This work was supported by a grant from the National Institutes of Health. The U.S. government may have certain rights in the invention.


Autoimmunity and anaphylactic allergy have classically been considered as dichotomous disease conditions driven by different immune response pathways. Autoimmune-type responses are initiated primarily by antigen-specific T or B lymphocytes. T cell-mediated responses have been shown to predominantly include proliferation and infiltration of CD4+ Th1 cells, CD8+ cytotoxic T cells, and macrophages in target tissues, whereas B cell-mediated autoimmune disorders, in addition to B lymphocyte involvement, are predominated by complement and antibodies of the IgG or IgM class. Further, autoimmune responses are reminiscent of type II (cytolytic), type III (immune complex), and/or type IV (delayed type) hypersensitivity reactions, which typically have onsets occurring hours or days after challenge with antigen. In contrast, anaphylactic responses, which characterize type I hypersensitivity allergic reactions and which typically have a rapid onset within minutes of antigenic challenge, are primarily mediated by IgE antibodies, which bind to Fc receptors on mast cells and basophils. Cross-linking of IgE antibodies by antigen triggers the mast cells and basophils to release pharmacologically active agents responsible for the anaphylaxis. This dichotomy between autoimmunity and anaphylactic allergy is further underscored for T cell-mediated autoimmune responses by the Th1/Th2 paradigm, with Th2 cytokines (e.g., IL4, which controls the switch to IgE synthesis) predominating in allergy, in contrast to the preponderance of Th1 pathways in T cell-mediated autoimmune responses.

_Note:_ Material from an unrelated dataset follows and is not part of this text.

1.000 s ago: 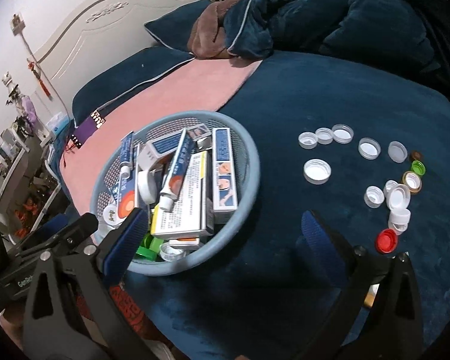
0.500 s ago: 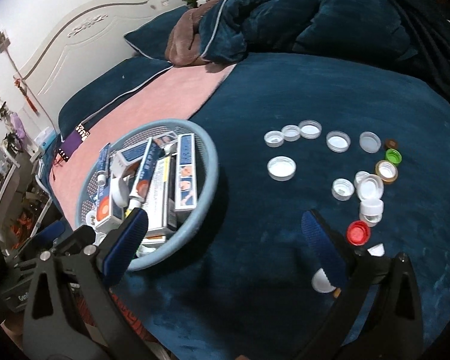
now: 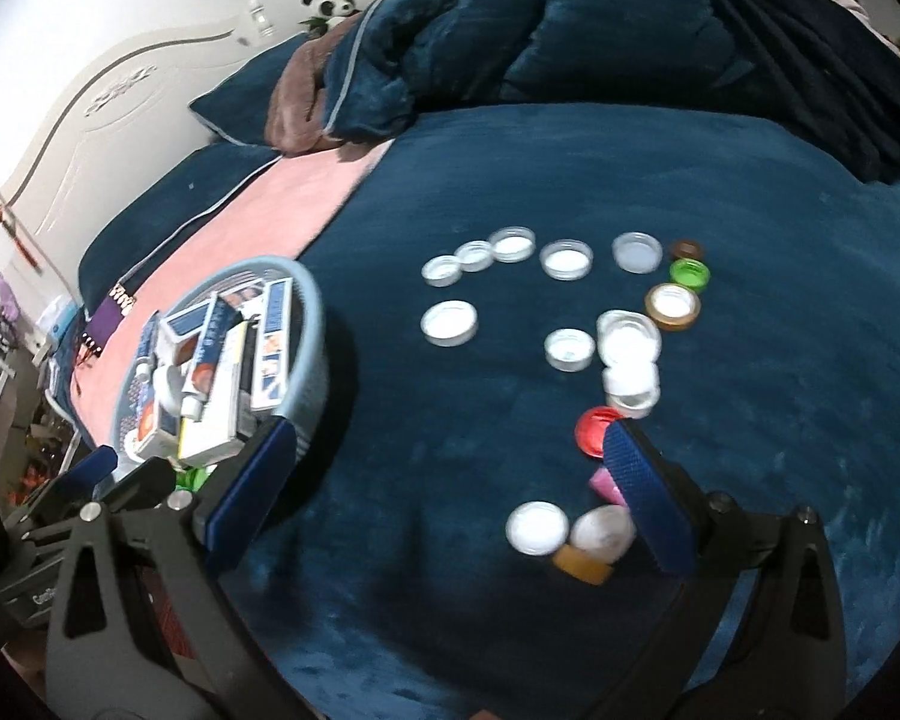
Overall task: Organize objects
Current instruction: 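Move both open tools back over the scattered caps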
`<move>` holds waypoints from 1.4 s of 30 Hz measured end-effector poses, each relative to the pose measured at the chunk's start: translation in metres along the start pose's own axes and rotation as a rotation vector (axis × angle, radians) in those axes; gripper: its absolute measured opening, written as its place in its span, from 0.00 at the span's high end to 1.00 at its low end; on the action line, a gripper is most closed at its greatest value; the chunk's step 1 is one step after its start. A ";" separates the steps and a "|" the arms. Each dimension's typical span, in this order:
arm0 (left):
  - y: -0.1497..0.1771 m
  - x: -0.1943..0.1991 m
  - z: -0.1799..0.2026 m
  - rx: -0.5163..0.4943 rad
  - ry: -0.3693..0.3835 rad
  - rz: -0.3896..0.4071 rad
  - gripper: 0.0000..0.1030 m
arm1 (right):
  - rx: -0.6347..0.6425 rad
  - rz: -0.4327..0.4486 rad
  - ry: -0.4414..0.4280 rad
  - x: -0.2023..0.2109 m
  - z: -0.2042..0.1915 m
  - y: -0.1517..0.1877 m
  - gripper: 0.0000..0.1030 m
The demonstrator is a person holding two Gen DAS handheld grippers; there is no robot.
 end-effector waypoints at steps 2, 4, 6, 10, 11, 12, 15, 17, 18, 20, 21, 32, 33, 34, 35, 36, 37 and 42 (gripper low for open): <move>0.003 -0.002 0.006 -0.015 0.005 -0.006 0.01 | -0.014 -0.001 0.012 0.002 0.009 0.004 0.00; 0.006 -0.005 0.013 -0.028 0.011 -0.016 0.01 | -0.025 -0.004 0.025 0.004 0.017 0.009 0.00; 0.010 -0.007 0.019 -0.039 0.017 -0.025 0.01 | -0.034 -0.009 0.038 0.006 0.025 0.013 0.00; 0.017 -0.012 0.032 -0.067 0.028 -0.038 0.01 | -0.056 -0.016 0.060 0.009 0.041 0.021 0.00; 0.019 -0.013 0.035 -0.074 0.032 -0.043 0.01 | -0.061 -0.015 0.064 0.010 0.044 0.022 0.00; 0.021 -0.014 0.039 -0.081 0.035 -0.047 0.01 | -0.066 -0.015 0.069 0.011 0.048 0.023 0.00; 0.026 -0.020 0.048 -0.096 0.043 -0.060 0.01 | -0.085 -0.020 0.084 0.013 0.060 0.030 0.00; 0.031 -0.023 0.054 -0.105 0.052 -0.071 0.01 | -0.093 -0.022 0.092 0.014 0.066 0.034 0.00; 0.033 -0.025 0.058 -0.110 0.058 -0.076 0.01 | -0.098 -0.025 0.097 0.015 0.069 0.036 0.00; 0.037 -0.029 0.065 -0.117 0.069 -0.086 0.01 | -0.108 -0.028 0.108 0.016 0.077 0.040 0.00; 0.039 -0.031 0.068 -0.120 0.075 -0.090 0.01 | -0.111 -0.029 0.111 0.016 0.080 0.042 0.00; 0.069 -0.060 0.104 -0.192 0.095 -0.158 0.01 | -0.147 -0.075 0.203 0.016 0.123 0.071 0.00; 0.072 -0.066 0.106 -0.196 0.093 -0.167 0.01 | -0.148 -0.080 0.209 0.016 0.126 0.074 0.00; 0.076 -0.072 0.107 -0.196 0.092 -0.180 0.01 | -0.147 -0.088 0.224 0.015 0.130 0.078 0.00; 0.080 -0.078 0.107 -0.193 0.090 -0.193 0.01 | -0.146 -0.096 0.236 0.014 0.134 0.082 0.00; 0.085 -0.085 0.106 -0.188 0.085 -0.205 0.01 | -0.144 -0.104 0.251 0.013 0.137 0.086 0.00; 0.088 -0.090 0.105 -0.183 0.081 -0.212 0.01 | -0.142 -0.114 0.271 0.011 0.142 0.091 0.00; 0.099 -0.111 0.101 -0.166 0.067 -0.214 0.01 | -0.141 -0.129 0.346 0.007 0.159 0.109 0.00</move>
Point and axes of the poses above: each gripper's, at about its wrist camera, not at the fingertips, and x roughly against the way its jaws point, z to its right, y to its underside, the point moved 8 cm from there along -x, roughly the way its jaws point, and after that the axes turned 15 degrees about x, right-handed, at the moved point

Some recent studies have focused on elements of allergic responses in the development of autoimmune disorders. For example, it is possible to induce “horror autotoxicus” with anaphylaxis against certain self antigens. (Pedotti et al., Nat. Immunol. 2:216-22, 2001.) In addition, mast cells and other elements that can participate in allergic responses are present in multiple sclerosis (MS) lesions (see Olsson, Acta Neurol. Scand. 50:611-618, 1974; Toms et al., J. Neuroimmunol 30:169-177, 1990; Brenner et al., J. Neurol. Sci. 122:210-213, 1994; Ibrahim et al., J. Neuroimmunol. 70:131-138, 1996), and platelet activating factor (PAF) and mast cell tryptase are elevated in the spinal fluid during MS relapses (Callea et al., J. Neuroimmunol 94:212-221, 1999; Rozniecki et al., Ann. Neurol. 37:63-66 (1995)). Further, in mice, antagonists of the receptor for serotonin, a mast cell mediator, can ameliorate experimental autoimmune encephalomyelitis (EAE), a model for MS (Dietsch & Hinrichs, J. Immunol 142:1476-81, 1989; Linthicum, Immnuobiology 162:211-20, 1982), and blockade of mast cell biogenic amine secretion has also been shown to reduce the severity and progression of EAE (Dimitriadou et al., Intl. J. Immunopharmacol. 22:673-684, 2000).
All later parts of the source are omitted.